> [EXERCISE PROMPT]: Set down all of the data that follows, keeping every character.

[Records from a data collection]
■ ■ ■ ■ ■
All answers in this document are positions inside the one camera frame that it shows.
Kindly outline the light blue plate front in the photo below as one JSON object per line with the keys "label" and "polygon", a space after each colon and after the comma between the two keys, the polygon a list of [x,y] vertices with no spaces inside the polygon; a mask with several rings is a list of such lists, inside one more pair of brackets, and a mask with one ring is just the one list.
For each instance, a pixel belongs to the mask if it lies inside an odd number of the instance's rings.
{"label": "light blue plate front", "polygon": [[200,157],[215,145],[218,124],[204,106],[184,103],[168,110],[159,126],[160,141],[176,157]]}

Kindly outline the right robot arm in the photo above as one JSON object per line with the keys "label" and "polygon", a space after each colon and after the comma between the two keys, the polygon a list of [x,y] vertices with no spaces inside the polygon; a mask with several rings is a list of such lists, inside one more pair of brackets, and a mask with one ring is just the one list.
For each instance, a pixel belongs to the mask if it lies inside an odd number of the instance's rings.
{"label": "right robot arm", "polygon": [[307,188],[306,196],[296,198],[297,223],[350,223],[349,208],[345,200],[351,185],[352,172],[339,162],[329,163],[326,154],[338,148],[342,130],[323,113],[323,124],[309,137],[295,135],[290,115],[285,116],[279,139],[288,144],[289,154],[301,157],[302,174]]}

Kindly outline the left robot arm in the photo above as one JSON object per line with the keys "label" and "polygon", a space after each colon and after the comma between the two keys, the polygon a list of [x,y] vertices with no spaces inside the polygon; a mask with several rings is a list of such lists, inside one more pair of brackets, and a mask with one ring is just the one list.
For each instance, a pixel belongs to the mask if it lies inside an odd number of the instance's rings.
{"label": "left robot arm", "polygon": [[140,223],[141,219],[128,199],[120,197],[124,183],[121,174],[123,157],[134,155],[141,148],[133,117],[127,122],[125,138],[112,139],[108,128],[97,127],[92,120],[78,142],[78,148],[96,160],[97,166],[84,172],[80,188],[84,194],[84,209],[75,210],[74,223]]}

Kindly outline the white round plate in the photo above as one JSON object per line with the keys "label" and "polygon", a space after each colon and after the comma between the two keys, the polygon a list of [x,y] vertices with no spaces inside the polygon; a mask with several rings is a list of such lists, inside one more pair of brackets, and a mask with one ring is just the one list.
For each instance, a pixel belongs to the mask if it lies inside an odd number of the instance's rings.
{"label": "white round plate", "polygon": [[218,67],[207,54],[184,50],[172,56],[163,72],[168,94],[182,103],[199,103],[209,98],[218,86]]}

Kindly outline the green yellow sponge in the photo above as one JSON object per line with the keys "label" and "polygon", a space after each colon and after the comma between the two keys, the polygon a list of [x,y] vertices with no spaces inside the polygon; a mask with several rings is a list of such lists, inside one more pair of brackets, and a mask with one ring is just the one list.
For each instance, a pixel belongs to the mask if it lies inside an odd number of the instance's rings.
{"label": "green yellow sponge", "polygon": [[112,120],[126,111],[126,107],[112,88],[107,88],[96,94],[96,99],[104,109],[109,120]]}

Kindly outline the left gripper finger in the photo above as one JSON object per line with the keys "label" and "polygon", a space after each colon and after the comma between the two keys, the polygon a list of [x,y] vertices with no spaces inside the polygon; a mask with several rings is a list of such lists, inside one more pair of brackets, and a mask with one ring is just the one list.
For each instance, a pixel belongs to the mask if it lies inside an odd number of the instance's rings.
■ ■ ■ ■ ■
> [RESULT OF THIS TASK]:
All answers in this document are positions inside the one camera frame that it shows.
Kindly outline the light blue plate front in the photo below as one JSON object per line with the keys "label" and "polygon", a space after each colon and after the comma between the two keys, the polygon a list of [x,y] vertices with no spaces inside the polygon; a mask with several rings is a list of such lists, inside one more pair of brackets, and a mask with one ring is just the one list.
For each instance, a pixel belongs to the mask if it lies inside an odd number of the instance's rings.
{"label": "light blue plate front", "polygon": [[200,157],[215,145],[218,124],[204,106],[184,103],[168,110],[159,126],[160,141],[176,157]]}

Kindly outline the right robot arm in the photo above as one JSON object per line with the keys "label" and "polygon", a space after each colon and after the comma between the two keys, the polygon a list of [x,y] vertices with no spaces inside the polygon; a mask with several rings is a list of such lists, inside one more pair of brackets, and a mask with one ring is just the one list.
For each instance, a pixel belongs to the mask if it lies inside an odd number of the instance's rings.
{"label": "right robot arm", "polygon": [[307,188],[306,196],[296,198],[297,223],[350,223],[349,208],[345,200],[351,185],[352,172],[339,162],[329,163],[326,154],[338,148],[342,130],[323,113],[323,124],[309,137],[295,135],[290,115],[285,116],[279,139],[288,144],[289,154],[301,157],[302,174]]}

Kindly outline the left robot arm in the photo above as one JSON object per line with the keys "label" and "polygon", a space after each colon and after the comma between the two keys, the polygon a list of [x,y] vertices with no spaces inside the polygon; a mask with several rings is a list of such lists, inside one more pair of brackets, and a mask with one ring is just the one list.
For each instance, a pixel belongs to the mask if it lies inside an odd number of the instance's rings.
{"label": "left robot arm", "polygon": [[140,223],[141,219],[128,199],[120,197],[124,183],[121,174],[123,157],[134,155],[141,148],[133,117],[127,122],[125,138],[112,139],[108,128],[97,127],[92,120],[78,142],[78,148],[96,160],[97,166],[84,172],[80,188],[84,194],[84,209],[75,210],[74,223]]}

Kindly outline the white round plate in the photo above as one JSON object per line with the keys "label" and "polygon", a space after each colon and after the comma between the two keys, the polygon a list of [x,y] vertices with no spaces inside the polygon; a mask with several rings is a list of such lists, inside one more pair of brackets, and a mask with one ring is just the one list.
For each instance, a pixel belongs to the mask if it lies inside an odd number of the instance's rings.
{"label": "white round plate", "polygon": [[218,67],[207,54],[184,50],[172,56],[163,72],[168,94],[182,103],[199,103],[209,98],[218,86]]}

Kindly outline the green yellow sponge in the photo above as one JSON object per line with the keys "label" and "polygon", a space after each colon and after the comma between the two keys, the polygon a list of [x,y] vertices with no spaces inside the polygon; a mask with several rings is a list of such lists, inside one more pair of brackets, and a mask with one ring is just the one list.
For each instance, a pixel belongs to the mask if it lies inside an odd number of the instance's rings.
{"label": "green yellow sponge", "polygon": [[112,120],[126,111],[126,107],[112,88],[107,88],[96,94],[96,99],[104,109],[109,120]]}

Kindly outline the left gripper finger in the photo above as one JSON object per line with the keys "label" and "polygon", a space after each colon and after the comma between the two keys, the polygon a list of [x,y] vertices with no spaces inside the polygon; a mask with several rings is a list of such lists, inside one more pair of brackets, and a mask with one ring is just the one list.
For each instance, a pixel belongs to the mask if it lies inside an odd number of the instance's rings.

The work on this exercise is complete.